吳聞站在原地沒有動,他看着歐律諾摩斯将最後一塊白恩霖的屍塊抓了起來,那是一截小腸,以一種不科學的手法給重新塞回了它原本的容器中。
在組裝完白恩霖的屍體後,它顯然很是疲憊,但是卻遺憾地說道:“雖然說你減少了我的工作量我應當感謝你,但是拼圖游戲其實也是我的興趣啊。”
歐律諾摩斯這時轉過頭來,吳聞終于看見了它的正臉。
那是一張和先生描述的,毫無差別的一張臉,這張臉還出現在現實生活中那張他塞進了行李箱中的相框上。

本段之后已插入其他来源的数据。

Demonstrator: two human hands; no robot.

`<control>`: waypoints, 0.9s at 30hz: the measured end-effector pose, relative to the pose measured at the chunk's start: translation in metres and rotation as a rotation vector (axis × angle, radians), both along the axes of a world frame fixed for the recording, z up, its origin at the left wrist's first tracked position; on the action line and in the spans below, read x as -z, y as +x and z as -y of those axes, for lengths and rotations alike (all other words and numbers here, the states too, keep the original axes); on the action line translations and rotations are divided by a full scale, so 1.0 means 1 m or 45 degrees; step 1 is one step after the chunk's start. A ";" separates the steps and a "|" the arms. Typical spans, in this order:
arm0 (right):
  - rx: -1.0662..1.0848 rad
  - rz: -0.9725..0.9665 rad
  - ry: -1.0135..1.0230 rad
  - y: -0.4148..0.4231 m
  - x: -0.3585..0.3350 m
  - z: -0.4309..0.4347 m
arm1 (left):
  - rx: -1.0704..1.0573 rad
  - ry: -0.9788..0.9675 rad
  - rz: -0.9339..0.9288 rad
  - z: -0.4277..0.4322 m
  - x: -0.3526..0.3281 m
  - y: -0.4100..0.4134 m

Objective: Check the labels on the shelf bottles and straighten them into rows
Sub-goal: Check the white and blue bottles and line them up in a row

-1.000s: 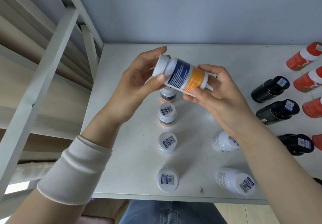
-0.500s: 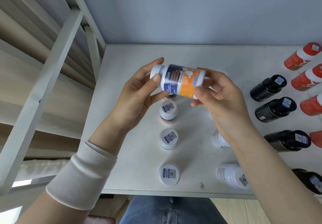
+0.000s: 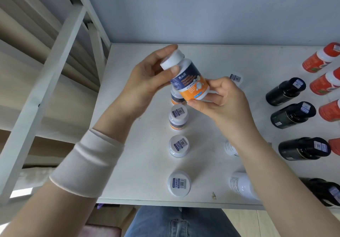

吳聞的瞳孔有一瞬間是緊縮的,但他很快就恢複了淡定,假裝驚恐而踉跄地跪倒在了地上,手卻借此機會悄悄伸進了寬松的褲子口袋裏。
那裏頭有他曾經花了五百積分買過一把小刀,至今還沒有派上過用場。
“我是要死了嗎…”他裝作害怕的模樣呢喃着說道,“你殺了我吧,紀竊生死了…我也不想活了…”
作者有話要說:明天三更大結局。
解釋為什麽吳聞沒有遭到曾經殺死過的另一個“陸易”的複仇,因為“陸易”是未“人化”的npc,本質是數據而不是有血有肉的生物,因此無法實施報複。